Thursday, September 12, 2019

AES Conference on Headphones, Part 2—ANC, MEMS, Manufacturing

I continue to share my notes from the recent AES Conference on Headphones. This post is about Active Noise Cancellation (ANC), Microelectromechanical (MEMS) technologies for speakers and microphones, and topics on headphones manufacturing, measurement, and modelling.

Active Noise Cancelling

Apparently, Active Noise Cancelling (ANC) is a big thing for the consumer market and is an interesting topic for research because it involves both acoustics and DSP. ANC technologies save our ears because they allow listening to music in noisy environments without blasting it at levels that damage hearing. Typically, ANC is implemented on closed headphones or earphones as their physical construction allows to attenuate some of the noise passively, especially at middle and high frequencies. Low frequency noise has to be eliminated using active technologies. Since this requires embedding electronics into headphones, even for wired models, it also gives headphone designers a good opportunity to add "sound enhancing" features like active equalization and crossfeed.

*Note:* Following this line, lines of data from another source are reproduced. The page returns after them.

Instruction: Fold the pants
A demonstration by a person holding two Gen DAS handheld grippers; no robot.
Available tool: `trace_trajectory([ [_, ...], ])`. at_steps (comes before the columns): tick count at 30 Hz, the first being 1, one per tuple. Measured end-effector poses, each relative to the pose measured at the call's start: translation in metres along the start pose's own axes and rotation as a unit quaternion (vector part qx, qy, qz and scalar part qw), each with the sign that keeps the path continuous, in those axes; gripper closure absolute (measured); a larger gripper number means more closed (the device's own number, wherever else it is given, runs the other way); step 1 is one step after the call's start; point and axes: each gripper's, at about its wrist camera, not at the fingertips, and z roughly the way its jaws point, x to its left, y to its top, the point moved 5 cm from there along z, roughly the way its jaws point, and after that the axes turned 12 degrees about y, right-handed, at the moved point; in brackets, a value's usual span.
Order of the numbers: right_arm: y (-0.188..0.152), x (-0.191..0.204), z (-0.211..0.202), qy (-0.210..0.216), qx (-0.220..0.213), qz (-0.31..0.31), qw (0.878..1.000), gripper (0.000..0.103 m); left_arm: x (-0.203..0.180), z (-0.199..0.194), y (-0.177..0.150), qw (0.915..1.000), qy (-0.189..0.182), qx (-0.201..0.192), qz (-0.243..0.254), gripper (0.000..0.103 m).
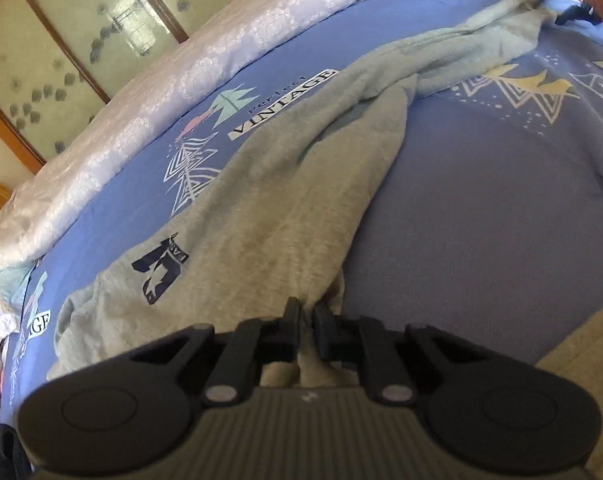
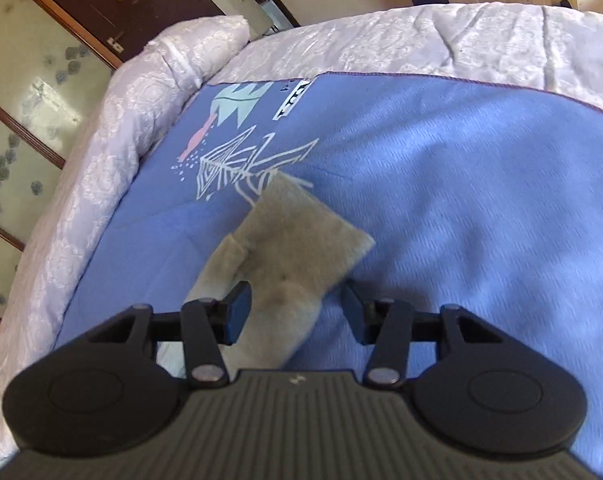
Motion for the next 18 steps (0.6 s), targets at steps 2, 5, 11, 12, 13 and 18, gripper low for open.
trace_trajectory([
  [2, 0.002, 0.006, 0.003, -0.02, 0.017, -0.02, 0.999, 0.093, 0.014, -0.003, -0.002, 0.9998, -0.009, 0.006, -0.018, 0.096],
  [5, 0.014, 0.015, -0.02, -0.018, -0.007, -0.051, 0.999, 0.094, 0.053, -0.026, -0.004, 0.9962, -0.047, -0.012, -0.072, 0.096],
  [11, 0.042, 0.003, -0.089, -0.024, -0.054, -0.081, 0.995, 0.093, 0.091, -0.063, -0.037, 0.9871, -0.112, -0.013, -0.113, 0.095],
  [12, 0.04, -0.006, -0.095, -0.03, -0.049, -0.077, 0.995, 0.093, 0.084, -0.065, -0.043, 0.9876, -0.119, -0.01, -0.102, 0.093],
  [13, 0.038, -0.017, -0.099, -0.042, -0.042, -0.075, 0.995, 0.093, 0.076, -0.065, -0.049, 0.9891, -0.119, -0.004, -0.087, 0.088],
  [18, 0.014, -0.074, -0.112, -0.15, -0.024, -0.062, 0.986, 0.059, 0.056, -0.078, -0.082, 0.9919, -0.106, 0.031, -0.063, 0.073],
])
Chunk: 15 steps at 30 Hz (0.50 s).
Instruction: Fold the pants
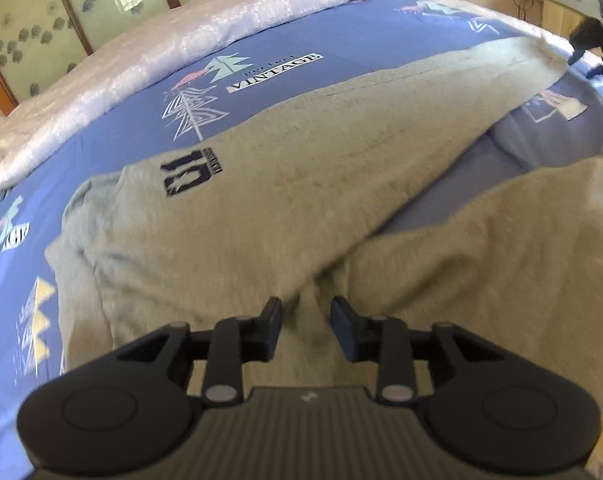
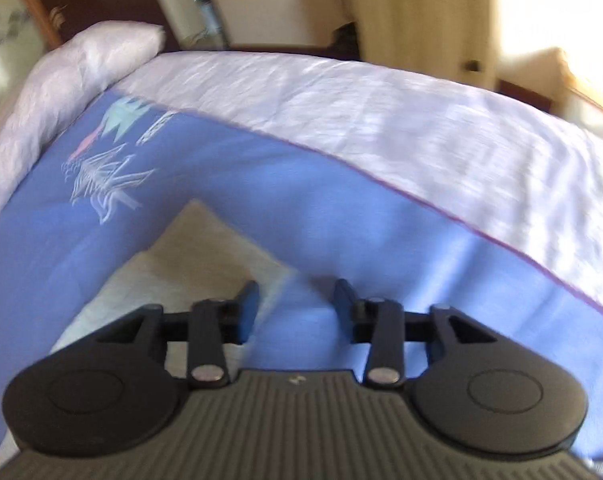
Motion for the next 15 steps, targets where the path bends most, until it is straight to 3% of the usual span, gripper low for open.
trace_trajectory([
  [4, -0.017, -0.004, -0.051, 0.044, -0.016, -0.011, 0.999, 0.059, 0.055, -0.033, -0.025, 0.9949, 0.022, 0.005, -0.098, 0.071],
  [6, -0.033, 0.001, -0.082, 0.077, -0.017, -0.036, 0.996, 0.059, 0.096, -0.042, -0.047, 0.9834, 0.054, 0.026, -0.171, 0.066],
  [9, -0.062, 0.007, -0.127, 0.141, -0.003, -0.048, 0.989, 0.058, 0.149, -0.051, -0.086, 0.9541, 0.089, 0.057, -0.28, 0.058],
  [11, -0.089, 0.017, -0.15, 0.187, 0.017, -0.05, 0.981, 0.058, 0.175, -0.052, -0.111, 0.9312, 0.095, 0.078, -0.343, 0.043],
  [12, -0.101, 0.021, -0.159, 0.208, 0.03, -0.052, 0.976, 0.058, 0.183, -0.052, -0.122, 0.9214, 0.084, 0.082, -0.371, 0.039],
  [14, -0.133, 0.029, -0.178, 0.238, 0.053, -0.057, 0.968, 0.058, 0.195, -0.046, -0.139, 0.9001, 0.04, 0.09, -0.424, 0.017],
  [15, -0.146, 0.031, -0.185, 0.245, 0.062, -0.062, 0.966, 0.058, 0.196, -0.043, -0.143, 0.8901, 0.012, 0.09, -0.447, 0.015],
])
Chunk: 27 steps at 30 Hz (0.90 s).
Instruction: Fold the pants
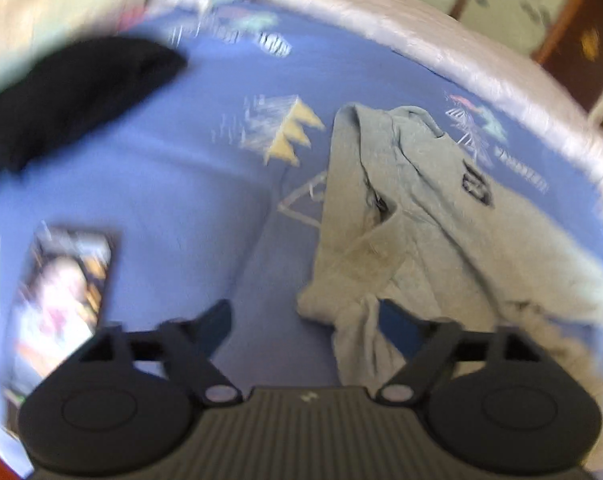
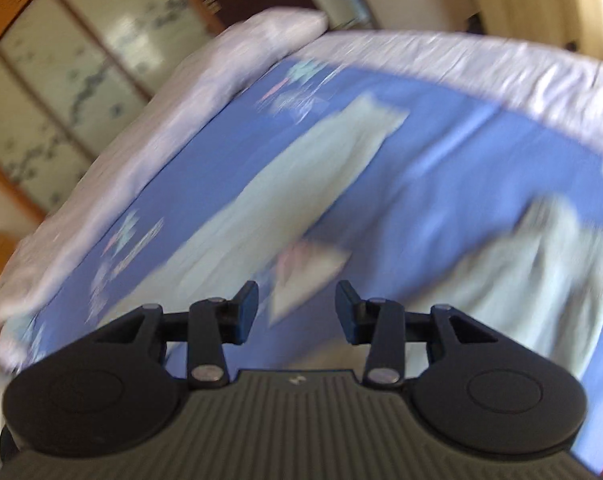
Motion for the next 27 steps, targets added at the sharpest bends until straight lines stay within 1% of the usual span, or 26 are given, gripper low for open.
trace_trajectory([
  [2, -0.026, 0.014, -0.003, 0.004, 0.015, -0.008, 1.0, 0.058, -0.001, 0.009, -0.003, 0.9985, -0.046, 0.02, -0.021, 0.01],
  [3, -0.037, 0.019, -0.002, 0.004, 0.024, -0.01, 1.0, 0.058, -0.005, 0.017, -0.003, 0.9975, -0.059, 0.029, -0.026, 0.009],
  [4, -0.045, 0.022, -0.001, 0.006, 0.032, -0.006, 0.999, 0.058, -0.008, 0.025, -0.005, 0.9967, -0.066, 0.037, -0.03, 0.011],
  [5, -0.052, 0.025, 0.002, 0.01, 0.041, 0.004, 0.999, 0.058, -0.013, 0.036, -0.006, 0.9958, -0.071, 0.048, -0.034, 0.028],
  [6, -0.058, 0.024, 0.003, 0.017, 0.048, 0.017, 0.999, 0.057, -0.016, 0.042, -0.011, 0.9965, -0.06, 0.046, -0.034, 0.043],
  [7, -0.064, 0.026, 0.005, 0.022, 0.051, 0.03, 0.998, 0.057, -0.019, 0.044, -0.008, 0.9988, -0.032, 0.027, -0.025, 0.074],
  [8, -0.069, 0.029, 0.006, 0.028, 0.054, 0.039, 0.997, 0.057, -0.022, 0.043, -0.009, 0.9994, -0.017, 0.025, -0.016, 0.09],
  [9, -0.075, 0.036, 0.006, 0.034, 0.06, 0.04, 0.997, 0.057, -0.022, 0.039, -0.011, 0.9989, -0.021, 0.029, -0.03, 0.091],
  [10, -0.079, 0.043, 0.006, 0.039, 0.065, 0.034, 0.997, 0.057, -0.018, 0.03, -0.013, 0.9986, -0.019, 0.022, -0.044, 0.092],
  [13, -0.087, 0.064, -0.001, 0.046, 0.076, -0.007, 0.996, 0.057, 0.0, -0.016, -0.024, 0.999, 0.024, -0.03, -0.026, 0.093],
  [14, -0.089, 0.068, 0.0, 0.048, 0.079, -0.016, 0.996, 0.057, 0.008, -0.027, -0.027, 0.9987, 0.025, -0.037, -0.026, 0.093],
  [16, -0.095, 0.074, 0.003, 0.055, 0.089, -0.026, 0.994, 0.057, 0.031, -0.049, -0.04, 0.9982, 0.015, -0.036, -0.045, 0.093],
  [17, -0.098, 0.074, 0.007, 0.058, 0.098, -0.027, 0.993, 0.057, 0.042, -0.051, -0.044, 0.9978, 0.02, -0.032, -0.055, 0.093],
  [19, -0.106, 0.071, 0.019, 0.051, 0.119, -0.027, 0.991, 0.057, 0.054, -0.046, -0.051, 0.9974, 0.034, -0.024, -0.058, 0.092],
  [20, -0.113, 0.068, 0.027, 0.043, 0.137, -0.03, 0.989, 0.056, 0.056, -0.037, -0.053, 0.9975, 0.043, -0.013, -0.055, 0.091],
  [21, -0.12, 0.065, 0.035, 0.034, 0.152, -0.038, 0.987, 0.058, 0.056, -0.026, -0.057, 0.9973, 0.051, 0.002, -0.053, 0.088],
  [22, -0.123, 0.064, 0.039, 0.03, 0.151, -0.054, 0.987, 0.058, 0.056, -0.017, -0.06, 0.9965, 0.065, 0.016, -0.05, 0.082],
  [23, -0.124, 0.067, 0.039, 0.029, 0.147, -0.067, 0.986, 0.058, 0.054, -0.011, -0.063, 0.9955, 0.08, 0.022, -0.045, 0.08],
  [24, -0.123, 0.069, 0.039, 0.026, 0.15, -0.073, 0.986, 0.058, 0.051, -0.014, -0.063, 0.9955, 0.086, 0.013, -0.038, 0.079],
  [25, -0.122, 0.072, 0.038, 0.024, 0.152, -0.076, 0.985, 0.058, 0.048, -0.02, -0.061, 0.9948, 0.097, 0.01, -0.03, 0.066],
  [26, -0.12, 0.073, 0.036, 0.028, 0.153, -0.077, 0.985, 0.058, 0.047, -0.029, -0.058, 0.9937, 0.11, -0.003, -0.024, 0.06],
  [27, -0.118, 0.072, 0.031, 0.033, 0.15, -0.076, 0.985, 0.058, 0.048, -0.04, -0.054, 0.9934, 0.11, -0.023, -0.025, 0.06],
])
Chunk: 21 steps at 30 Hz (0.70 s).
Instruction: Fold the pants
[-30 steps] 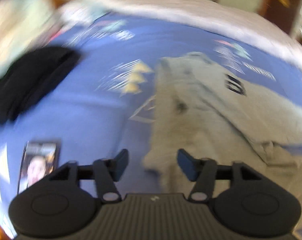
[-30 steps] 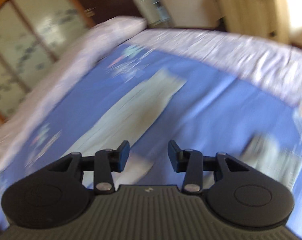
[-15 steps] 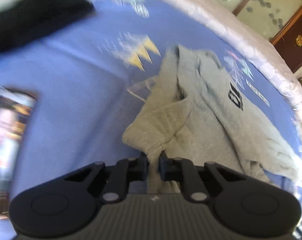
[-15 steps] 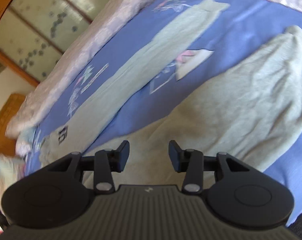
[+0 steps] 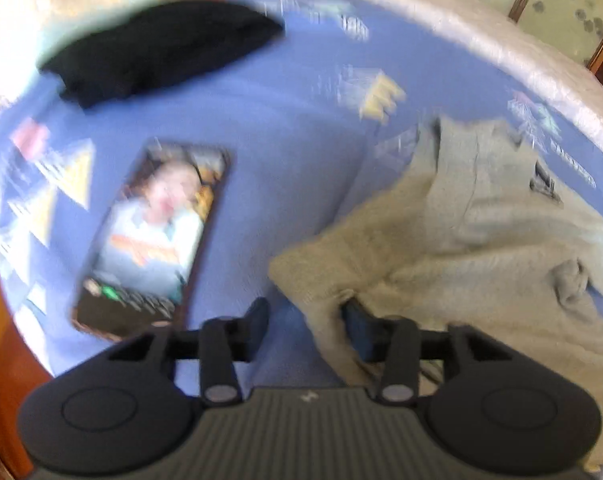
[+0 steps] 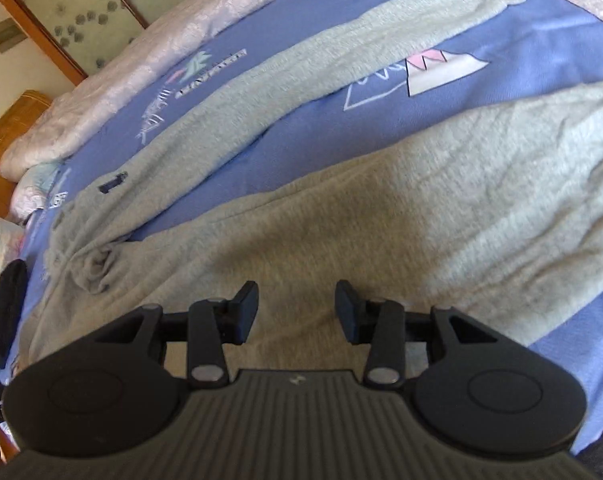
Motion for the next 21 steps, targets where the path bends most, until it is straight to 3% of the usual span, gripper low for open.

The obvious approach to active noise cancellation is to put a microphone on the outer side of the ear cup and generate an inverse sound via the speaker to cancel the noise at the eardrum. However, as there is always some leakage of the noise inside the ear, "slow" or too aggressive noise inversion will create unpleasant comb filter effect due to summing of the noise with its delayed inverted copy.

An interesting idea that helps to win some time for more precise noise cancelling is to capture the noise from the ear cup on the opposite ear, as in this case the acoustic wave of the noise will have to travel some extra distance over the head. However, as an engineer from Bose has explained to me, the actual results will depend on the plane of the sound wave with respect to the listener.

One consideration that has to be taken into account when generating an inverse noise is to avoid creating high peaks in the inverse transfer function from notches in the original function. The process that helps to avoid that is called "regularization". It is described in this AES paper from 2016.

Use of ANC puts additional requirements on the drivers used in the headphones. As low frequency noise needs the most attenuation, a high displacement speaker driver is required to produce an adequate counter pressure. This typically requires increasing the size of the driver which in turn increases the amount of distortion at higher frequencies. This paper contains an interesting analysis of these effects for two commercial drivers.

"Hear Through"

"Hear Through" is a commonly used term for describing the technology that presents the environmental sounds to the listener wearing noise cancelling headphones. This is achieved by playing the sound captured by the outer microphone into the corresponding ear (basically, performing a real-time "dummy head" sound field capture which I was describing in the previous post). The Sennheiser AMBEO headset and AKG N700NC headphones implement "hear through", however not perfectly according to my experience—the external sound has some coloration and some localization problems. Although, that doesn't affect the ability to understand speech, it still feels unnatural, and there is some ongoing research to make "hear through" more transparent.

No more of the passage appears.